What roles exist in Big Data careers?
Data analysts, architects, engineers, scientists.
What skills are required for Big Data careers?
Programming, data management, statistical analysis, domain expertise.
What are the two types of scaling in Big Data infrastructure?
Scale-Up (Vertical) and Scale-Out (Horizontal).
What is SMP architecture and its limitations?
Symmetric MultiProcessing with bottlenecks due to shared resources and limited scalability.
What is MPP architecture and its challenges?
Massively Parallel Processing with vendor lock-in and limited scalability.
What is cluster architecture and its advantages/trade-offs?

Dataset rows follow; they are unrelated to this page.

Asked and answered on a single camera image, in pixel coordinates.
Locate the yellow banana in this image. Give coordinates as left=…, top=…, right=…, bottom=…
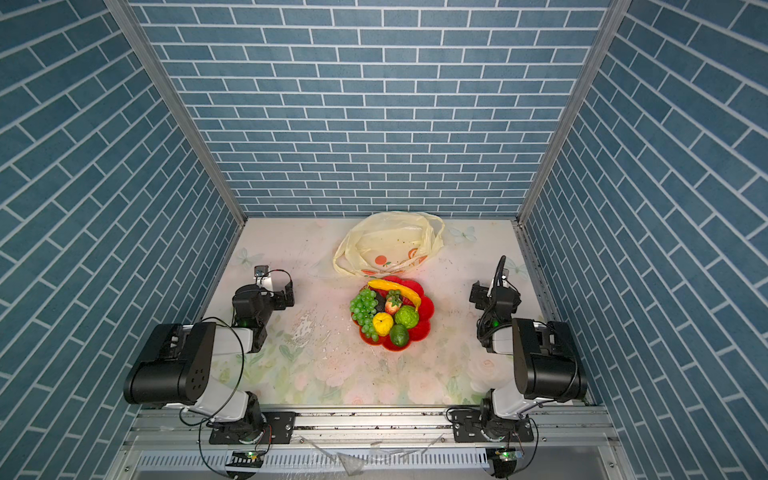
left=367, top=279, right=422, bottom=310

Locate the red flower-shaped plate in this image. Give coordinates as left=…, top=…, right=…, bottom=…
left=351, top=276, right=435, bottom=352

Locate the light green pear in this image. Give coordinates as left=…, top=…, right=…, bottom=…
left=394, top=305, right=420, bottom=329

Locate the red strawberry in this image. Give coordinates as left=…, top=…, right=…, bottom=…
left=385, top=289, right=403, bottom=316

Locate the dark green lime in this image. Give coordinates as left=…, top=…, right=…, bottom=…
left=389, top=324, right=410, bottom=348

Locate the green grape bunch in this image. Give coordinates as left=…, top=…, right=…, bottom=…
left=349, top=287, right=379, bottom=341

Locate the yellow lemon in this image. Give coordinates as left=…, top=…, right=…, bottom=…
left=372, top=312, right=394, bottom=337

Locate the cream printed plastic bag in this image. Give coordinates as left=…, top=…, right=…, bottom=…
left=332, top=211, right=446, bottom=277

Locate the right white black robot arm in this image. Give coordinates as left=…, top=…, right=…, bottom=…
left=469, top=256, right=587, bottom=425

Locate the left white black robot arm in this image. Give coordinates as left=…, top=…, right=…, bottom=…
left=123, top=265, right=295, bottom=443

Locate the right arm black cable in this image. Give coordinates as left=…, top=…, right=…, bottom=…
left=445, top=263, right=541, bottom=478

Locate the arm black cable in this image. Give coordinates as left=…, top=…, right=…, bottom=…
left=175, top=268, right=294, bottom=478
left=445, top=263, right=541, bottom=478

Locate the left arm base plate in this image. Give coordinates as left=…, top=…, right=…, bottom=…
left=209, top=411, right=297, bottom=445

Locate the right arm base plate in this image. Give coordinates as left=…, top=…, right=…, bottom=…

Unlimited scalability without vendor lock-in; slower interconnect speed compared to MPP.
What are the pros and cons of commodity hardware in clusters?
Pros: Cost-effective and scalable; Cons: Requires handling failures.
What is Lambda Architecture?
Combines Hot Path (real-time processing) and Cold Path (delayed but accurate processing).
What is Kappa Architecture?
Unified stream processing where all events are processed in real-time.
Who introduced MapReduce and what is it used for?
Introduced by Dean & Ghemawat at Google; used for processing large datasets using Map and Reduce functions.
What does the Map function do in MapReduce?
Processes key-value pairs to generate intermediate key-value pairs.
What does the Reduce function do in MapReduce?
Aggregates intermediate values associated with the same key.
How does Hadoop MapReduce handle execution steps?
Input Splitting -> Mapping -> Shuffling & Sorting -> Reducing.
How does MapReduce handle word count as an example task?
Map emits word-key pairs; Reduce aggregates counts for each word.